**WORK INSTRUCTIONS**: Pull each line containing "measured" from the data.

**RECORDED DATA**:
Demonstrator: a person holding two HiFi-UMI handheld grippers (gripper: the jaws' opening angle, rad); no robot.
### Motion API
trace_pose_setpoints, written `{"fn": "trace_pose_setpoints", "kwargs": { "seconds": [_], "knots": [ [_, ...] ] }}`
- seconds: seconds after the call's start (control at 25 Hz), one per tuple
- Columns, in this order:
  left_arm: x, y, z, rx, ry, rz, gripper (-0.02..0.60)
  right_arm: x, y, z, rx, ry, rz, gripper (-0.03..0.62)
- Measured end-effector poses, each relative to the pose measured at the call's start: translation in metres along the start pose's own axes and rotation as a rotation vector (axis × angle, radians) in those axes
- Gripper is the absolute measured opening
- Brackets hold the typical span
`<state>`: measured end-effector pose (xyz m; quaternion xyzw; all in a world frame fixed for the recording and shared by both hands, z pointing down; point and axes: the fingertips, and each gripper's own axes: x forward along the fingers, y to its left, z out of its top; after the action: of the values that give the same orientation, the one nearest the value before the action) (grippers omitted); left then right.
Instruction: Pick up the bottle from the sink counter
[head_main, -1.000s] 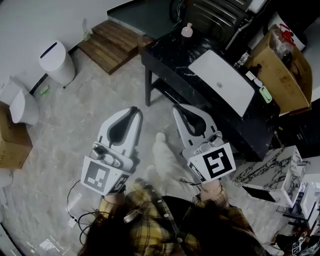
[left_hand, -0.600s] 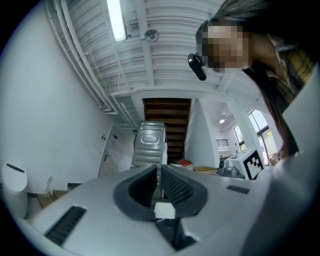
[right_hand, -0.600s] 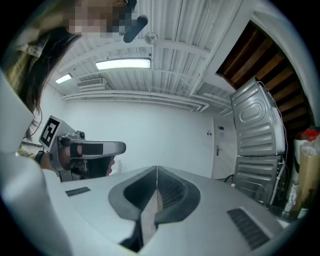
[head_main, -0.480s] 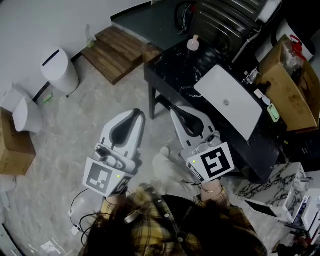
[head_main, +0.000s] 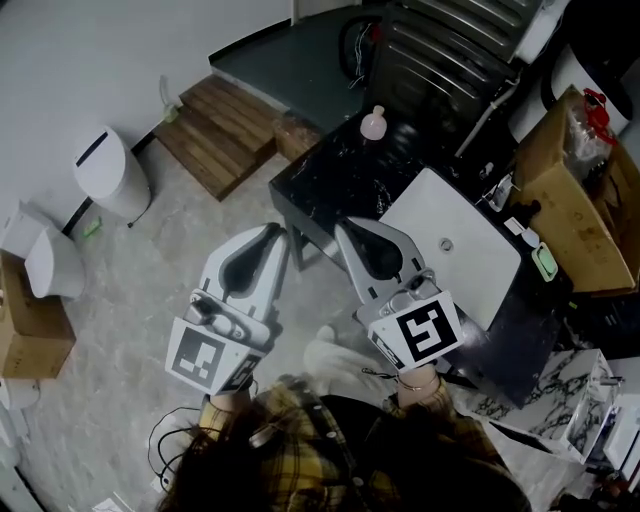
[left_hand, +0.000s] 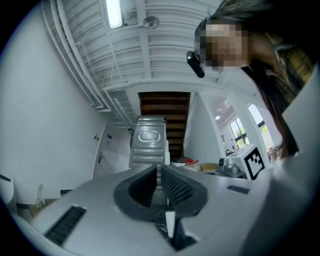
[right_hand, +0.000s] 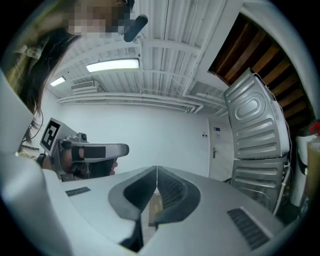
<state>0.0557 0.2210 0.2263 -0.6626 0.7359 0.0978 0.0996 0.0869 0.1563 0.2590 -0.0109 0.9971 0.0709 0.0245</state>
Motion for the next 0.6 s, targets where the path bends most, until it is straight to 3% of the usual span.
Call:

**RESULT**:
- Measured end-effector poses, each relative to the pose measured at the call's start: translation in metres along the start pose's own axes and rotation as a rotation vector (axis × angle, radians) in those axes
- Gripper is the absolute measured opening
`<state>`: measured end-effector pose (xyz m; quaternion xyzw; all in a world frame fixed for the recording and shared by both hands, z pointing down; point and axes: the fingertips, and each gripper's own axes: x forward along the fingers, y to its left, z out of its top; after the action: of the values that give the same orientation, the one nearest the value before the action) (grippers omitted); left then right.

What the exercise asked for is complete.